So I'll be talking today about my tweet recently in which I said that bad persuasion is where you say stop being a victim and And good persuasion is be strategic.
I'll talk about that in a minute.
But I want to revise something I said on a Periscope.
I think I tweeted it a while ago.
And I was saying that it was bad persuasion.
To say that the Democrats who are African Americans should try to leave the, quote, democratic plantation.
And I encourage you to stop using those words because, first of all, it puts your mind in the past and it puts it in the negative past.
So it presuades you in all the wrong ways.
It just puts your mind in a combative, us-against-them past that we're trying to get past.
And I had suggested that free yourself from your mental prison and bring it to today is better persuasion.
But you may have noticed that both Candace Owens and Kanye used the plantation word for their message.
When I heard them use it, it sounded different.
And so the lesson here is that the message and the messenger can never be separated.
I think it is a mistake for me to use that kind of imagery because I'm not black.
It was not a mistake for Candace and Kanye to use it because it just comes across differently if you're speaking from the in-group versus an outsider presuming to give any kind of advice, which is always problematic.
So I revise my opinion.
The plantation imagery is great if you happen to be African American.
You can use it all you want and it just sounds different.
It's probably good persuasion.
But if you're as white as I am, just stay away from that.
It's offensive just by feeling.
And you don't persuade people just by offending them by your choice of words.
It's just a bad place to start.
So let's get to my point of the day.
Yes, we're going to the whiteboard.
Here we are. It's a persuasion lesson.
Here's an example of bad persuasion.
Stop being a victim.
Get out of your victim mentality.
It's a good idea in terms of the concept.
It's terrific.
In terms of a way to communicate the concept, it's a total failure.

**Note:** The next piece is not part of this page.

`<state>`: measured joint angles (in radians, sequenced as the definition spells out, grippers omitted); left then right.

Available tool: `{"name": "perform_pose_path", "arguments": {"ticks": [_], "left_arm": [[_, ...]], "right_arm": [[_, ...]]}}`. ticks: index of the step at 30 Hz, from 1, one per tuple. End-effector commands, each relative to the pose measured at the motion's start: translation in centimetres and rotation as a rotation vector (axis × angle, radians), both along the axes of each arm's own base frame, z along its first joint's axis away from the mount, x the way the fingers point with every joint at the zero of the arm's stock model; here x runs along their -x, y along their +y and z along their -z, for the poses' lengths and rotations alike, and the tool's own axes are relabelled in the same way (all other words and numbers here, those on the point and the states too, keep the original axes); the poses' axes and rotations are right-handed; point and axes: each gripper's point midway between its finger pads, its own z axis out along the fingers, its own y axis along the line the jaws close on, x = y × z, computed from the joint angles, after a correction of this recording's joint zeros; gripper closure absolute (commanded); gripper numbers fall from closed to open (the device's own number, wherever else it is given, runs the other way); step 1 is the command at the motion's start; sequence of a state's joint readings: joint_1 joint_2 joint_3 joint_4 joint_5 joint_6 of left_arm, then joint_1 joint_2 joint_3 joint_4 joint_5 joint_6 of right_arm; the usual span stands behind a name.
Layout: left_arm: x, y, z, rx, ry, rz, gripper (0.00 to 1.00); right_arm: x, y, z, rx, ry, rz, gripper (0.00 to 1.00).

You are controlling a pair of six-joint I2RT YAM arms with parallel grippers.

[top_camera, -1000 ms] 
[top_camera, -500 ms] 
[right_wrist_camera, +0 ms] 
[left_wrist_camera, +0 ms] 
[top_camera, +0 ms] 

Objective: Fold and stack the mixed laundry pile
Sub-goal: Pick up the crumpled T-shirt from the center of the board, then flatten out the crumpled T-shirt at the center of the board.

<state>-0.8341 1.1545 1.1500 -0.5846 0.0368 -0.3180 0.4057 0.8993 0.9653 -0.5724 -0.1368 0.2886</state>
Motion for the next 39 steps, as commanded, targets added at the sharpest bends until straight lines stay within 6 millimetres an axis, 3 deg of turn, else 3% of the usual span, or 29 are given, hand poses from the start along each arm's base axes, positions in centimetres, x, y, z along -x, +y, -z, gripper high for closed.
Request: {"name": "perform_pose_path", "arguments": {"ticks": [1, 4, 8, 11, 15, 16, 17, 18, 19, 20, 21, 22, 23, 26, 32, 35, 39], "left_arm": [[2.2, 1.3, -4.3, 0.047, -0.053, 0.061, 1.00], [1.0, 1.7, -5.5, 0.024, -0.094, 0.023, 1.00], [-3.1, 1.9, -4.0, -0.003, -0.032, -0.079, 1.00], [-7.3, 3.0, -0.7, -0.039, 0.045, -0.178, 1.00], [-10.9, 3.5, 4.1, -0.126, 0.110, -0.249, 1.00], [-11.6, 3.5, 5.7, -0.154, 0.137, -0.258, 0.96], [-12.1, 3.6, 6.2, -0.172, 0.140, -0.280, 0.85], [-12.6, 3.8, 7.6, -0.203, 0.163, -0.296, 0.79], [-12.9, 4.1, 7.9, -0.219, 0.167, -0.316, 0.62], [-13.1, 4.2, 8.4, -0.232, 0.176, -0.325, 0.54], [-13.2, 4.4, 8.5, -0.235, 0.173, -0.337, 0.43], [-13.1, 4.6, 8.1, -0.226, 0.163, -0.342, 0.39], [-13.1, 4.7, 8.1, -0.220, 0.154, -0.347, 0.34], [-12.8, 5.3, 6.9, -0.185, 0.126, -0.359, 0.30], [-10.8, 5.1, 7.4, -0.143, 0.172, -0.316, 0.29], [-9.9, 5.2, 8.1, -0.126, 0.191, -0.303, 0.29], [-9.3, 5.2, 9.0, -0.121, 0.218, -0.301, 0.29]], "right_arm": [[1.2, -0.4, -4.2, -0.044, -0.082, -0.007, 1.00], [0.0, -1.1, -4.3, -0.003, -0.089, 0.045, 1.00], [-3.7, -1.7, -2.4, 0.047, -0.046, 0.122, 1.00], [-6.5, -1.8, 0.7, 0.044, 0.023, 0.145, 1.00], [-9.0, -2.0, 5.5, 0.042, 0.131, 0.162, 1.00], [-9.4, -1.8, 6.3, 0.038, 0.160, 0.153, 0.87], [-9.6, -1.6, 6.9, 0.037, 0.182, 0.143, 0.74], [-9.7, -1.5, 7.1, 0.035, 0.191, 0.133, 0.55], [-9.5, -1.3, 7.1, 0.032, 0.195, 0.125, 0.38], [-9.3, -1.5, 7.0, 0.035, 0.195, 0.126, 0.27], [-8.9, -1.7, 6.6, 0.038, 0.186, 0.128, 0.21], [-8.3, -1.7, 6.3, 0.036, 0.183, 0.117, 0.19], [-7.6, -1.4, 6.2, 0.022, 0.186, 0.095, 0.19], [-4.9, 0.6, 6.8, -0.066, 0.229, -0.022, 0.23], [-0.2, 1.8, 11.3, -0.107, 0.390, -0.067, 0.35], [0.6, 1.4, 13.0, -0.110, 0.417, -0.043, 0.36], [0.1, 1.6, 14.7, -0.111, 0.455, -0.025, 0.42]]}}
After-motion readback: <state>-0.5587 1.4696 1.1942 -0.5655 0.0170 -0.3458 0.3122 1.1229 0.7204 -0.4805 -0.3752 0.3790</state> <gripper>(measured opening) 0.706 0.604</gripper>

I'll explain more in a moment.
The better way would be be strategic.
I'll give you some examples of that.
Stop being a victim has the problem of putting you in the victim mindset.
It also makes you argumentative and it tells you to stop doing things.
These are all bad persuasion.
What is easier? Stop doing drugs.
If you're trying to persuade somebody, what's an easier thing to do?
Stop doing what you're doing, whatever that is, doing drugs or whatever.
Stop doing it. Or, hey, how would you like to have a cookie?
Which is easier to persuade?
It's very hard to get somebody to stop doing anything.
It's easy to get people to start doing something that sounds like something they wanted to do anyway.
So stop being a victim gets you to the same place as be strategic.
Because thinking about yourself as a victim and being mired in that mindset is just a bad strategy.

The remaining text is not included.